At one point, she turned around and said, “Steven actually asked me if I loved the boy more than I loved him. Can you believe that he would say that?”

“What did you say to him?” one asked.

“I explained to him, no, I just love you in different ways.”

Both sisters were sobbing at the thought of Steven and his brother and sisters dealing with the terrible allegation against their mother.

“Amber,” Mary said, almost teasingly. “I've never seen this side of Angie, this is so odd.”

The comment hurt. Angie had never been the “emotional” one, but she had always loved Mary Kay and her family. As much as her sister, though she didn't always show it. As the time flew by, the girls noticed that Steve Letourneau was home, peering out the window every so often. One asked if they could go inside. Mary Kay shook her head.

“Steve's really upset about this,” she said. “I don't want to bring any of this inside. He found some letters that say how I feel about the boy.”

“… sometimes I feel your kisses, but you're not there. I miss the sounds we make together. I want your arms around me holding me forever… ”

A couple of hours went by and Amber and Angie still felt as though they didn't know what had really happened. It was late, well past one A.M. They hugged Mary Kay good-bye and she asked them to keep in touch. She especially wanted to be informed on what the media was saying about her. The sisters agreed.

“I'll call you soon,” she said.

On their way back to Carriage Row, the sisters decompressed. They were confused and in shock. They believed the allegations were not true. Mary Kay hadn't come out and said there had been any inappropriate contact. If there hadn't been any inappropriate contact, then the whole thing would blow over.

“I don't think she touched him,” Angie said.

Amber wasn't so sure.

“No, they kissed, she said.”

“No way,” Angie said.

“Yeah, Mary Kay said they kissed.”

Angie disagreed. “I didn't hear her say that.”

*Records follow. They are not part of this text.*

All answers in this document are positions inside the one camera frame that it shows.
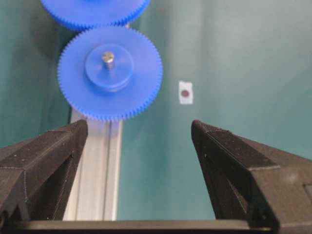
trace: teal wall
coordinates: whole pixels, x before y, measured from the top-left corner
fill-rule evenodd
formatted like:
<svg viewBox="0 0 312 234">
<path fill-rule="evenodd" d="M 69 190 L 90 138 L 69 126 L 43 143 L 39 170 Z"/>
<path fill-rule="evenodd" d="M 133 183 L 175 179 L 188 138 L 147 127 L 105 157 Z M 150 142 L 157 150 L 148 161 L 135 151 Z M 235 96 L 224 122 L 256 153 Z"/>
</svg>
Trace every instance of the teal wall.
<svg viewBox="0 0 312 234">
<path fill-rule="evenodd" d="M 64 34 L 39 0 L 0 1 L 0 147 L 68 122 L 56 78 Z"/>
<path fill-rule="evenodd" d="M 159 49 L 163 84 L 124 123 L 119 219 L 214 218 L 193 119 L 312 159 L 311 22 L 310 0 L 152 1 L 134 27 Z"/>
</svg>

“She did. She might have said it under her breath… 'All it was was a kiss… ' “

Mary Kay mentioned a “meeting with the boy's mom” that had taken place before the twins met her in her driveway, but she didn't elaborate on what had transpired. In fact, it had not gone well. As most would expect, Soona Fualaau was not a happy womaa How could she be? Her son's teacher, only three years younger than herself, was pregnant by her son Vili. Soona was overwhelmed and angry. She had seen her son go off with Mary, she had seen a closeness develop between the pair. But this? This was too much. She brought the director of the Boys and Girls Club at White Center to keep her from decking Mary Letourneau when they met at the Des Moines marina in front of Anthony's Homeport restaurant. Mary gave Vili's mother a letter explaining her feelings.

Soona recalled the encounter later: “She kept saying the sex was wrong, but I do not believe that she fully understands that she had crossed the boundary that should never have been crossed… She never said 'I'm really sorry.' And it goes back to that I think she's crazy.”

A caring woman who was smarter than her resume, Soona Fualaau was charitable toward the teacher carrying her grandchild.

“She really needs help because I think she's living in fantasy land.”





Chapter 38

IT SIMPLY COULDN'T be true. Normandy Park neighbor Tina Bernstein had hoped that whatever was unfolding at the Letourneau place next door was the result of a disgruntled student, an enemy, maybe even an off-the-wall mistake. She also considered the possibility that Mary Kay might have been framed, maybe even by Vili Fualaau. Tina struggled with what she'd gleaned from early news reports, because she had little recent firsthand knowledge of what Mary and Steve had been up to. She hadn't seen Mary much over the course of the past few months—not much since the summer when school closure meant the neighborhood was the center of activity for all moms and kids.

As she ran through the scenarios of what had happened—what she had allowed herself to take in—Tina felt there had to be an explanation for it.